Frances Osborne Kellogg, an accomplished violinist and secretary of the National Association of Conductors and Composers shared her love of music with the community by bringing world-renowned performers and opera singers to the Sterling Opera House in Derby. She was also the founder of the Derby Choral Society and hired the distinguished Yale composer, Horatio Parker to direct the choral club. This years holiday decorations showcase the love of Frances’ and her family’s love of music.

Recently renovated, the Osborne Homestead built in the mid.-1800’s encompasses the former Frances Osborne Kellogg Estate. This house was enlarged and remodeled in the Colonial Revival style during the 1920s. The house is listed on the National Register of Historic Places and the interior displays original contents of the estate that includes fine antiques and paintings.

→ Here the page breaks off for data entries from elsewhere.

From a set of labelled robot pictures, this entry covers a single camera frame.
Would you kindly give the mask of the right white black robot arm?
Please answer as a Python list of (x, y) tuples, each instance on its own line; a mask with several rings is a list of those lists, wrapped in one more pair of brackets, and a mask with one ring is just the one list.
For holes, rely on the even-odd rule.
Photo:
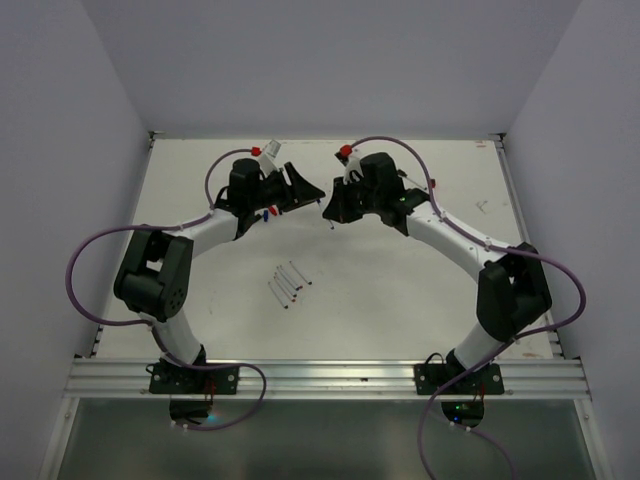
[(333, 192), (323, 217), (340, 224), (376, 214), (383, 224), (421, 241), (462, 268), (477, 285), (476, 325), (445, 357), (442, 381), (451, 389), (468, 392), (481, 380), (477, 365), (506, 345), (552, 306), (537, 250), (528, 243), (516, 247), (488, 237), (477, 244), (445, 222), (432, 196), (406, 188), (393, 158), (384, 152), (363, 158), (349, 146), (336, 154), (345, 167), (333, 181)]

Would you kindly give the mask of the red cap pen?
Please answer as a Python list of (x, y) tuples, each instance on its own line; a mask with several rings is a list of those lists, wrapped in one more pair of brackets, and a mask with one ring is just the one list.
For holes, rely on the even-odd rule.
[(298, 281), (304, 287), (305, 282), (294, 272), (290, 265), (284, 265), (283, 267), (296, 281)]

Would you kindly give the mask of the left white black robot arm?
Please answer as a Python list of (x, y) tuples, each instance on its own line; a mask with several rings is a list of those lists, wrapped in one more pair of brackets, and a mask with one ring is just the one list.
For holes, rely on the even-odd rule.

This festive house tour, with each room lavishly decorated is sure to inspire you to decorate your home or apartment. The tours are free of charge although donations are appreciated. Tours of the house are available on Thursdays through Sundays from 10 a.m. to 4 p.m. through December 20.

For a special treat, take one of the twilight house tours on Friday, December 19. If you will be touring the house with a group of 8 or more people, please call ahead 203-734-2513 to reserve a tour date and time.

Westport’s Holiday House Tour and Twilight Soiree

The Westport Historical Society’s Holiday House Tour’s theme for this year is “Rooms with a View”. The tour will be held on Saturday, December 7 from 11 a.m. to 4 p.m. and it will be followed from 5 p.m. to 8 p.m. by the Twilight Soiree hosted by Lillian August’s flagship Norwalk store.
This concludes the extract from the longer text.